Modeling linear and intimate mixtures of materials in hyperspectral imagery with single-scattering albedo and kernel approaches

Abstract

© The Authors. Published by SPIE under a Creative Commons Attribution 3.0 Unported License. Distribution or reproduction of this work in whole or in part requires full attribution of the original publication, including its DOI. Linear mixtures of materials in a scene often occur because the resolution of a sensor is relatively coarse, resulting in pixels containing patches of different materials within them. This phenomenon causes nonoverlapping areal mixing and can be modeled by a linear mixture model. More complex phenomena, such as the multiple scattering in mixtures of vegetation, soils, granular, and microscopic materials within pixels can result in intimate mixing with varying degrees of nonlinear behavior. In such cases, a linear model is not sufficient. This study considers two approaches for unmixing pixels in a scene that may contain linear or intimate (nonlinear) mixtures. The first method is based on earlier studies that indicate nonlinear mixtures in reflectance space are approximately linear in albedo space.

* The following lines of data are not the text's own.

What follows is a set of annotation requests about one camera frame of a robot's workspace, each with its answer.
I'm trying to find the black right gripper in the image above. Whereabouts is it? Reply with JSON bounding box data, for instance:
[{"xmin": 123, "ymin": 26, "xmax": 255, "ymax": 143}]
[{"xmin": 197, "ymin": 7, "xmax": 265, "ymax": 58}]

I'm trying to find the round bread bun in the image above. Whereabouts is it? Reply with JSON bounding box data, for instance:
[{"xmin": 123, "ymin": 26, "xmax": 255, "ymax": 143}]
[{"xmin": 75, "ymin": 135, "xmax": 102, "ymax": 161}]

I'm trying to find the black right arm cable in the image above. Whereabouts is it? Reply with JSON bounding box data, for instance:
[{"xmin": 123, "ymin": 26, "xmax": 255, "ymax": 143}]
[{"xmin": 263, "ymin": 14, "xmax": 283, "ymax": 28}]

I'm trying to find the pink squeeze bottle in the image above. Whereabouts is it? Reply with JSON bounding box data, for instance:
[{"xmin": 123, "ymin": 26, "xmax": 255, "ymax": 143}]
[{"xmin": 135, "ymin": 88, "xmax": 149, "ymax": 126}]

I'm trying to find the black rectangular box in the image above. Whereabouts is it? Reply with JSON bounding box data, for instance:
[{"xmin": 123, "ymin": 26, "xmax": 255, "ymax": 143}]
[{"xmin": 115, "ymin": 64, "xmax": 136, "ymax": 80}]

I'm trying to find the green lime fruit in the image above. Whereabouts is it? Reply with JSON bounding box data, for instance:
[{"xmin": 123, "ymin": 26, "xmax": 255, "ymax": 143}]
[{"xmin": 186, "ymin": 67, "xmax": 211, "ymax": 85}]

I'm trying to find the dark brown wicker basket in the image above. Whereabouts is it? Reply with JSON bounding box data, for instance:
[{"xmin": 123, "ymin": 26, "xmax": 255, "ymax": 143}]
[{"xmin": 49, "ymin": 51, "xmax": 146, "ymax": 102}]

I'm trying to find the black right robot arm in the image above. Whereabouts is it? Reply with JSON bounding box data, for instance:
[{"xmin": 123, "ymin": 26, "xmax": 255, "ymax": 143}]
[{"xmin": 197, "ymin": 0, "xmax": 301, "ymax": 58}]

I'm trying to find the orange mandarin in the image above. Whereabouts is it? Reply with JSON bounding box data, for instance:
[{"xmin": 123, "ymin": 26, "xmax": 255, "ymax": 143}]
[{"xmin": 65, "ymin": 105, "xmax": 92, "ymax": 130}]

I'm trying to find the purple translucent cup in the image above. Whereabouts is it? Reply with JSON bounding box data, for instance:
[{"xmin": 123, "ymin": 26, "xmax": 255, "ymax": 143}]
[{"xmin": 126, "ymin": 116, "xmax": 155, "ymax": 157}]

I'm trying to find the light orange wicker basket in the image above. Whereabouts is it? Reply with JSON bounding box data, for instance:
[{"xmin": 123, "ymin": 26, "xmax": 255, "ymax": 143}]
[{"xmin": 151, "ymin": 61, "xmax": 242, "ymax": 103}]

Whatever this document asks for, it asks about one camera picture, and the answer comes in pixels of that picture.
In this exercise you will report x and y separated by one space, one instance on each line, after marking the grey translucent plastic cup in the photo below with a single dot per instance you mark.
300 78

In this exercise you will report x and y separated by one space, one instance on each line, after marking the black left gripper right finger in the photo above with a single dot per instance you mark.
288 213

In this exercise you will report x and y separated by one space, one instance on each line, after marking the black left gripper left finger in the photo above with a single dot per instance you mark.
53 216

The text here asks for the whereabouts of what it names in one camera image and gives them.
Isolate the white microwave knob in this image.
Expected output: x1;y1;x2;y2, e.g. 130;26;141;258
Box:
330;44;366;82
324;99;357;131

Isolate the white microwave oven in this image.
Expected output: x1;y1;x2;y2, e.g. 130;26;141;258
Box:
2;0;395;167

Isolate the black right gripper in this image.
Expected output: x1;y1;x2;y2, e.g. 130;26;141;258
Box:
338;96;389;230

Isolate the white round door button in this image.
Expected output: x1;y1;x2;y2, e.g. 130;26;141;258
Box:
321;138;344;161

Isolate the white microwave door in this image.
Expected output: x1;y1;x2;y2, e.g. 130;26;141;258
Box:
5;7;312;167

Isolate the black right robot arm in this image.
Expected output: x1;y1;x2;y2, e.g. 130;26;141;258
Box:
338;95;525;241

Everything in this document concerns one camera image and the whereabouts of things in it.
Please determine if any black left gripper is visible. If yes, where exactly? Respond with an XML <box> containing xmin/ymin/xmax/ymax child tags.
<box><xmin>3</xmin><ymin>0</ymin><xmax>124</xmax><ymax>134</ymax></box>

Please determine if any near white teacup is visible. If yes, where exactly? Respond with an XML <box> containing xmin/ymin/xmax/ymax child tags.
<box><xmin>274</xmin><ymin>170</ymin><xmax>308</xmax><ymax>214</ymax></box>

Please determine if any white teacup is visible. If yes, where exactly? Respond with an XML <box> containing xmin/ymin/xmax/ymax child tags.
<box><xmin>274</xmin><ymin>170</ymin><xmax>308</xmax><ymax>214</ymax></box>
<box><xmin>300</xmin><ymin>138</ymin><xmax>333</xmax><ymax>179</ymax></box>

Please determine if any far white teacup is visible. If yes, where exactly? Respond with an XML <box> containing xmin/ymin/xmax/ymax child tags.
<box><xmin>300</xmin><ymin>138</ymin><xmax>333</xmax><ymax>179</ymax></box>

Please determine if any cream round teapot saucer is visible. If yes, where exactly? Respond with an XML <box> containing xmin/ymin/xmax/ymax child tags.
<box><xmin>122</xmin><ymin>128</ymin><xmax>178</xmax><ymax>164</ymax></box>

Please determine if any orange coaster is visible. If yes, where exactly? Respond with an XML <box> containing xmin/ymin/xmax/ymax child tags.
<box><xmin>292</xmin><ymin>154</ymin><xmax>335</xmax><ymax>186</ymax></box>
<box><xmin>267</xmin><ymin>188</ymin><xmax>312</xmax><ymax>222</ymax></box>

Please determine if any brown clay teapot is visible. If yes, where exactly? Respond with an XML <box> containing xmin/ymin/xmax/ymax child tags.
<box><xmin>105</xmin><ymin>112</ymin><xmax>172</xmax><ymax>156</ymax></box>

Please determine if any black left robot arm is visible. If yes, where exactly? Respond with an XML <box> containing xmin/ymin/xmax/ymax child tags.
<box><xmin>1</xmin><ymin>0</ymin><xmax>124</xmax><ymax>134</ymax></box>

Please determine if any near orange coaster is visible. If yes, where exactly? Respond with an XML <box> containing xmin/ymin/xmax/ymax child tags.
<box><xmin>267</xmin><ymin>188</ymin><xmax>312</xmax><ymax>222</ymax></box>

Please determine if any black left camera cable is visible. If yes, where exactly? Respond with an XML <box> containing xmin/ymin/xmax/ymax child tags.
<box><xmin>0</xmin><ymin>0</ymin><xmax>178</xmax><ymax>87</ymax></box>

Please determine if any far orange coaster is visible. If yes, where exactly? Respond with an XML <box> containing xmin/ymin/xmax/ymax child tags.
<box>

The method converts reflectance to singlescattering albedo according to Hapke theory and uses a constrained linear model on the computed albedo values. The second method is motivated by the same idea, but uses a kernel that seeks to capture the linear behavior of albedo in nonlinear mixtures of materials. This study compares the two approaches and pays particular attention to these dependencies. Both laboratory and airborne collections of hyperspectral imagery are used to validate the methods.